The first phase offers real-time retail reference pricing for NYSE, NYSE MKT, and NYSE Arca markets. The second phase, scheduled for the third quarter of 2012, will offer NYSE Bonds data, NYSE Liffe Level 1 and Level 2 data, and NYSE and NYSE MKT Order Imbalances.

“Market data is a big business for us,” said Don Henderson, chief technology officer at NYSE Technologies. “It’s a combination of proprietary assets that we deliver to the market to facilitate trading decisions, and provide access to real time and historical data.”

Market Data Web Services, which is powered by XigniteOnDemand, allows clients to access only the content that they need for a wide range of purposes, from developing trading solutions for financial web portals to enabling internet-powered devices.

Market Data Web Services provides clients with a third alternative for market data delivery, in addition to co-locating in NYSE Technologies’ data center in Mahwah, New Jersey, or connecting to its Secure Financial Transaction Infrastructure network, which gives a single point of connection to a wide array of markets.

“We want to build products and differentiated market data streams that make it easier for customers to trade in any market or asset class,” said Henderson.

Quality Is King
Access to historical data in real time is critical to testing of trading strategies before putting them into production.

“Historical data replaying in a real-time environment is used to test algorithms in a more authentic scenario,” said Henderson. “Data quality has to be so much better than it has at any other point in our industry’s history because, for many customers, the quality must be perfect and delivered appropriately or they will throw it away.”

High-frequency trading applications are being provided with state-of-the-art data feeds that eliminate the need to consolidate disparate data from multiple exchanges.

In addition to selling their own data, they are pursuing distribution deals with other exchanges to make their data available to each other’s customers.

Nasdaq OMX Group’s UltraFeed, for example, is a data feed that aggregates all North American equity, options, futures and index data feeds.

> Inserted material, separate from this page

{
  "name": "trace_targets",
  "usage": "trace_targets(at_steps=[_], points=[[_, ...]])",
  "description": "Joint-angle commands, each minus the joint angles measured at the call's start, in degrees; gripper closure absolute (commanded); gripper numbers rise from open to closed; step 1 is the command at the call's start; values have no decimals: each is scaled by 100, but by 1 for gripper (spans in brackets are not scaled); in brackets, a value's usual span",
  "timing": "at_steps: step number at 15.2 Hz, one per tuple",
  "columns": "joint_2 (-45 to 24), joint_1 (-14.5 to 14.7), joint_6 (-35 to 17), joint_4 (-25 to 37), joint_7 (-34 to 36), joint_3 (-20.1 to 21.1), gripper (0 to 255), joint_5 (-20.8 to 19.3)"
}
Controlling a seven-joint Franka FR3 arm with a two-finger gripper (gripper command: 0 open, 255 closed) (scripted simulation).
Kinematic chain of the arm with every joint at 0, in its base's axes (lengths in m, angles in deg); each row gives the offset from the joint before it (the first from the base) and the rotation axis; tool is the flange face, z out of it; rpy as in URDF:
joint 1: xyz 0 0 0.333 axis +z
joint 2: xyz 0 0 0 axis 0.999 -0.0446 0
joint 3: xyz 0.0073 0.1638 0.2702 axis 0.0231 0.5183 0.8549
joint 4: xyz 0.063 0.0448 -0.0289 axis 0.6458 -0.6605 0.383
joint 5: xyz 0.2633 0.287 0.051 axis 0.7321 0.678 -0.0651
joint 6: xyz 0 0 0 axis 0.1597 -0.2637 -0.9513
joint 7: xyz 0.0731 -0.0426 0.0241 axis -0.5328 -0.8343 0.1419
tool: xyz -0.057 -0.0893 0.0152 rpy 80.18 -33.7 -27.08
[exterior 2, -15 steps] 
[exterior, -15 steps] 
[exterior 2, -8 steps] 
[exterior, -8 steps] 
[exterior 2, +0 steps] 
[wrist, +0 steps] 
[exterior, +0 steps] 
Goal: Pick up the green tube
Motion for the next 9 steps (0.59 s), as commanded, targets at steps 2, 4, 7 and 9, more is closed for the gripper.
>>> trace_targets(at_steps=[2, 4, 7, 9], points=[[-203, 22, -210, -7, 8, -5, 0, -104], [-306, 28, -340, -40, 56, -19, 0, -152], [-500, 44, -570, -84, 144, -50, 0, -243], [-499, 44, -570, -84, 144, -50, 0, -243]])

With its acquisition of the business of RapiData, transatlantic exchange operator Nasdaq OMX is offering machine-readable news, which is being consumed by a greater variety of users for a growing number of reasons.

RapiData delivers U.S. government and other economic indicators to a variety of market participants, giving them instant access to events that are incorporated into algorithmic trading systems.

Potential beneficiaries include trading firms that incorporate macroeconomic news into their trading algorithms, conventional traders who use machine-readable news to manage risk and institutional investors who seek long-range strategies, liquidity opportunities and target investments.